Inception model retrained to recognize construction site images
Masonry uses the following packages:
-
Image library creation:
- http
- urllib
- time
- imagehash
- PIL Usage of fix_jpeg.sh requires that ImageMagick be installed on the system.
-
Retraining Inception and Image Classification
- Tensorflow
- Numpy
-
Training the simple CNN and Image Classification
- Keras
- Tensorflow
- Numpy
- Scikit Learn
-
Visualization of Model Performance
- Matplotlib
- Numpy
- Scikit Learn
Retrieve bing image search results by running create_im_lib.py
:
python create_im_lib.py <api-key> <query> <count> <offset> [<output-dir> (optional)]
<api-key>
is the API key to access Bing Image search.
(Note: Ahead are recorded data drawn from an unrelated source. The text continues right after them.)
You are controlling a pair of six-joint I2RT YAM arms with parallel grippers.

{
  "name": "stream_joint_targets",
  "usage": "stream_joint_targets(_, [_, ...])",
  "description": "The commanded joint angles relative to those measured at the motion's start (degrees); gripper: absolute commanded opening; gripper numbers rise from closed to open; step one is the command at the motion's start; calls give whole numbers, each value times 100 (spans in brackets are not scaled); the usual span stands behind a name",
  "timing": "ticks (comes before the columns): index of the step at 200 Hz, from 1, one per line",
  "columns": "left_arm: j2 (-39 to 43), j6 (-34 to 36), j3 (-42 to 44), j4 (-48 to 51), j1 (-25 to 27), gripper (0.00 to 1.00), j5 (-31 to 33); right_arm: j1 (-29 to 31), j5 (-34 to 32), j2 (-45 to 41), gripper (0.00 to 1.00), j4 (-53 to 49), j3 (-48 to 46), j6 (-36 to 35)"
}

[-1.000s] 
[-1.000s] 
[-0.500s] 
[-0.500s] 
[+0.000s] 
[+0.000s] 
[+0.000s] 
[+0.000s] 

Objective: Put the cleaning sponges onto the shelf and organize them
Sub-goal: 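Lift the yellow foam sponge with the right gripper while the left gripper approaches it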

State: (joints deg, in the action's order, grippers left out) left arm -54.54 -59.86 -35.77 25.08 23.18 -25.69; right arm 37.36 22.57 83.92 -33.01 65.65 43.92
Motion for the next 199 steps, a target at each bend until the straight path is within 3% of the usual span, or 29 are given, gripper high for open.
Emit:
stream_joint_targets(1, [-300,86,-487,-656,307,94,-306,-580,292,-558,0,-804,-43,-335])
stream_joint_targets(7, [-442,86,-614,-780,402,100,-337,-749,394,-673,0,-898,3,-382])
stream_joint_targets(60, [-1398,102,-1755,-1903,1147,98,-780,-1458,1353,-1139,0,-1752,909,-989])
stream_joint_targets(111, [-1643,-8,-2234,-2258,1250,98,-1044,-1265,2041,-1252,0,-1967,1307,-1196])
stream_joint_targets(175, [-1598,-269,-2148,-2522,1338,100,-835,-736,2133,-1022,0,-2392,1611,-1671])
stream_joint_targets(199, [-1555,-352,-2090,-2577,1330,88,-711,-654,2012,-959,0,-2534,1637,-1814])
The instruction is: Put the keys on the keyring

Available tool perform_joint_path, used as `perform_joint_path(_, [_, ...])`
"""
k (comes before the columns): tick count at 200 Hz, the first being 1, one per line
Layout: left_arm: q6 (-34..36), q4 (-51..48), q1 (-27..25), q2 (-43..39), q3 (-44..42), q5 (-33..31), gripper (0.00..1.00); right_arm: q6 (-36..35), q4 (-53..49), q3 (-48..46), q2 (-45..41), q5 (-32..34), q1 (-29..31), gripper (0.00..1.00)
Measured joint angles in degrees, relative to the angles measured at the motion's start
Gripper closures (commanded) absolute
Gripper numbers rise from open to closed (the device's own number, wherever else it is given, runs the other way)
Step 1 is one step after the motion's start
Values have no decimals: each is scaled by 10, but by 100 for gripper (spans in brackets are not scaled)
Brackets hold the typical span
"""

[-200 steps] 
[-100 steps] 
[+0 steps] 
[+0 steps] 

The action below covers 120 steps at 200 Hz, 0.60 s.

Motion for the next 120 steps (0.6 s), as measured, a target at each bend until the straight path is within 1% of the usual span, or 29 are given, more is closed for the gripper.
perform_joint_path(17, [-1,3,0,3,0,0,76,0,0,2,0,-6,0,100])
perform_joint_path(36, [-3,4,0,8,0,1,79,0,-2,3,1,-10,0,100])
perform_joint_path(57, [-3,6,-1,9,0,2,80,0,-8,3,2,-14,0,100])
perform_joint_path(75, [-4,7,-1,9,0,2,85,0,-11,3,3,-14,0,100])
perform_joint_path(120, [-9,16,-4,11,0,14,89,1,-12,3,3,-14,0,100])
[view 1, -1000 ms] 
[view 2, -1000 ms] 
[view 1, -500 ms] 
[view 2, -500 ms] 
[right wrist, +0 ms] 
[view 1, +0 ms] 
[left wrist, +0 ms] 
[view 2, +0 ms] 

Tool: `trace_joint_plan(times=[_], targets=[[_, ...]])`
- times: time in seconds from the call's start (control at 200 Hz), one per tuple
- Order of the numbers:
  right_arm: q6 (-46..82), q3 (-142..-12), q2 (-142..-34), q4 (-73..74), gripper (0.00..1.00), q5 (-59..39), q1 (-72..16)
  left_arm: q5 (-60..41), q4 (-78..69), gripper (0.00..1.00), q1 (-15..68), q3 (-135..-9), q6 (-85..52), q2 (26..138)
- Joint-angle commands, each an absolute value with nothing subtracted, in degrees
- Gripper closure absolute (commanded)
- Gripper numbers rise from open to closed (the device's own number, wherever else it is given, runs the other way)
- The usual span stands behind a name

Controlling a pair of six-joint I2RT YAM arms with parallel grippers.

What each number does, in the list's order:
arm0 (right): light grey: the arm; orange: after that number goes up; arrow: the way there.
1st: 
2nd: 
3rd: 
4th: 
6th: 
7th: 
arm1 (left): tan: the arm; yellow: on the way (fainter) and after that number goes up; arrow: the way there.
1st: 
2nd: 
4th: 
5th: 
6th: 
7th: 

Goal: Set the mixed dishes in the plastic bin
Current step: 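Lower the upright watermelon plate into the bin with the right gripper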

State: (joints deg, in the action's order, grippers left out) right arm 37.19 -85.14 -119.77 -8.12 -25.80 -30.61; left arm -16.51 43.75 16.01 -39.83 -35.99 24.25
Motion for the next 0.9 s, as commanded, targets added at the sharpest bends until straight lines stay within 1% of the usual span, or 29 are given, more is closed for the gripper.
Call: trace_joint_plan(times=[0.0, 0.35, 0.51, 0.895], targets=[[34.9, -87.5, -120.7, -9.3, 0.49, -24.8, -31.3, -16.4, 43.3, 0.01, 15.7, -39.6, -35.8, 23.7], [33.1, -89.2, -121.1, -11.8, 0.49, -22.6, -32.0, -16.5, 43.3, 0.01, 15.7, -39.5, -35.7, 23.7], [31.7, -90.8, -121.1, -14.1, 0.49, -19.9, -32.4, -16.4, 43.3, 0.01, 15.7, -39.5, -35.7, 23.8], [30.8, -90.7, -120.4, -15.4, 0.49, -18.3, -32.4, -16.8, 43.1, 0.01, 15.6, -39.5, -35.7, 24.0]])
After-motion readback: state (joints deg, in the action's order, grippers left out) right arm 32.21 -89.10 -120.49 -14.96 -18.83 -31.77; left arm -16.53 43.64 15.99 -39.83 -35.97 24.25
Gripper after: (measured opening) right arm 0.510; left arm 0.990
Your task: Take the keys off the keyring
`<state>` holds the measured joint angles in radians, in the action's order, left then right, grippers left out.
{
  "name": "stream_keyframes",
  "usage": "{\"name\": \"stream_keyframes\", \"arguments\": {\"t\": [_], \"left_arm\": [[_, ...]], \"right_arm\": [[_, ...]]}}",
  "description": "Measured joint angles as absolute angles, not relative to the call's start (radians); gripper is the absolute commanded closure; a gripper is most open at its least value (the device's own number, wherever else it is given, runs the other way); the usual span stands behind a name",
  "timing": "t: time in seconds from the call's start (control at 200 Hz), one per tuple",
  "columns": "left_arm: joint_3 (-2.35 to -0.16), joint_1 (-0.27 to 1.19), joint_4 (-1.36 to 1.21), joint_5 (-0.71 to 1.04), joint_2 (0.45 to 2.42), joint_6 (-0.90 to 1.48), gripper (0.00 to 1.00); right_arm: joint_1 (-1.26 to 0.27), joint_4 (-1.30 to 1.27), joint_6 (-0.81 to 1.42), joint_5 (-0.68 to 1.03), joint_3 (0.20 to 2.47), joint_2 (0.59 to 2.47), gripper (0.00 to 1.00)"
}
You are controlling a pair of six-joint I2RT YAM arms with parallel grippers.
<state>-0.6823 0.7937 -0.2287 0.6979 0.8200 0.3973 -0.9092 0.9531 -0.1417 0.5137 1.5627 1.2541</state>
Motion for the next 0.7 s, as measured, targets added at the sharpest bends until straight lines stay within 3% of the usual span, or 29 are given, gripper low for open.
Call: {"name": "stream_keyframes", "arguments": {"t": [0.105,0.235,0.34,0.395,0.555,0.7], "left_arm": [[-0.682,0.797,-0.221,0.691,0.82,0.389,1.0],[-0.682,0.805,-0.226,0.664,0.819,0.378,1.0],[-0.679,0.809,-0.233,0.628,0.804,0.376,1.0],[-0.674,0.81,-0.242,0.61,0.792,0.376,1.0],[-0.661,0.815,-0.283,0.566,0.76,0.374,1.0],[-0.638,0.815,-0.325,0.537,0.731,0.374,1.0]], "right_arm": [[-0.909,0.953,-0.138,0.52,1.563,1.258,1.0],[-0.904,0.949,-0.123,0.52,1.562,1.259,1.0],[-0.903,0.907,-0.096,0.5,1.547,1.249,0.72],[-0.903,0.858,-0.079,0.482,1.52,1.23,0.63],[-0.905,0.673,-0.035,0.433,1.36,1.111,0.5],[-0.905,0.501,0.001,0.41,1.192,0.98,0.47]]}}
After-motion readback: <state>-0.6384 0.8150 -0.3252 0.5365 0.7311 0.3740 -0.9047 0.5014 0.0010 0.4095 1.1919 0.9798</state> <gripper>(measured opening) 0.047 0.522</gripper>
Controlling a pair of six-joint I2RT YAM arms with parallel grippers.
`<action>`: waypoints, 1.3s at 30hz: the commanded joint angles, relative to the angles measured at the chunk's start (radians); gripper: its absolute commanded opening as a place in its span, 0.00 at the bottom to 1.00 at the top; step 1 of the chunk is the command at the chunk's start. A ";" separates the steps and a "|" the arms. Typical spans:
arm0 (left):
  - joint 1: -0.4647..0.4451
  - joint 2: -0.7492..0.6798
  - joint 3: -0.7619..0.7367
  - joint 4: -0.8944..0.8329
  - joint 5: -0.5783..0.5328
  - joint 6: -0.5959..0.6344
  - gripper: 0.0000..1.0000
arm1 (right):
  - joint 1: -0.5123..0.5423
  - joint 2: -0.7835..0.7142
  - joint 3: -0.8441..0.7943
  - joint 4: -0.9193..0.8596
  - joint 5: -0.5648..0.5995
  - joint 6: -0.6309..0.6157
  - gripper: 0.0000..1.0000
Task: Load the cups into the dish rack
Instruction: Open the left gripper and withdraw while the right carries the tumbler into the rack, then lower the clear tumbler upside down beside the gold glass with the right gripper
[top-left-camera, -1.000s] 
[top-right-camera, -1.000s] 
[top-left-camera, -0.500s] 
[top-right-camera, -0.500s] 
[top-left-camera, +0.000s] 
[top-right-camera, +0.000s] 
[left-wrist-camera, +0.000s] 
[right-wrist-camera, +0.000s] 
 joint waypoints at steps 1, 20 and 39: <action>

Get a 30-day free trial key.<query>
is the search string to use to fetch images.<count>
is the number of images to fetch.<offset>
is the offset in the search results to start retrieving images. (That is, skip the first<offset>
images in the result.)<output-dir>
is the location to save the image files. If omitted, save in the current directory. Images are saved with the filenameimg_###.jpeg
.
The image library should contain one subdirectory per image class. The subdirectory name should be the name of the image class, as in the example below:
img_lib/
bulldozer/
img_000.jpeg
img_001.jpeg
...
excavator/
img_000.jpeg
img_001.jpeg
...
Non-JPEG images can be removed from the image library directory by running fix_jpeg.sh
Removal of duplicates is important for correctly assessing model performance. Duplicate images can be removed with detect_duplicates.py
:
python detect_duplicates.py <root-dir>
<root-dir>
is the parent directory containing the images
The Inception model can be downloaded and retrained with retrain_kfold.py
:
python retrain_kfold.py --logdir ~/img_lib
The --logdir
flag must be used to specify the location of the parent directory of the image library. Additional command line arguments for retraining the model are:
--kfold
: Number of stratified train and test splits for model training and cross-validation. Default is 10.--num_runs
: Number of runs to perform training and cross-validation--learning_rate
: Learning rate for calculating the gradient.retrain_kfold.py
uses a Stochastic Gradient Descent optimizer.
Command line arguments for specifying output directories, using image distortion, etc. are commented in retrain_kfold.py
The simple CNN has 3 convolutional layers with ReLU activation and 2x2 MaxPool. These layers are followed by a 128 neuron fully connected layer with ReLU activation and 50% dropout. The output layer contains 8 neurons with softmax activation.
A simple CNN can be built and trained with simple_cnn.py
:
python simple_cnn.py <img_dir> <img_width> <img_height>
<img_dir>
: the parent directory containing images for training and validation<img_width>
: the width of the images in the library<img_height>
: the height of the images in the library
The <img_width>
and <img_height>
arguments will be used to specify the dimensions of the expected input to the first layer of the model. simple_cnn.py
splits the data in <img_dir>
into 10-fold training and validation sets. The model is trained for 15 epochs. Model checkpoints are created after each epoch in which the validation accuracy increases. Training progress can be monitored with TensorBoard when pointed to the ./logs
directory that is created when the script is executed.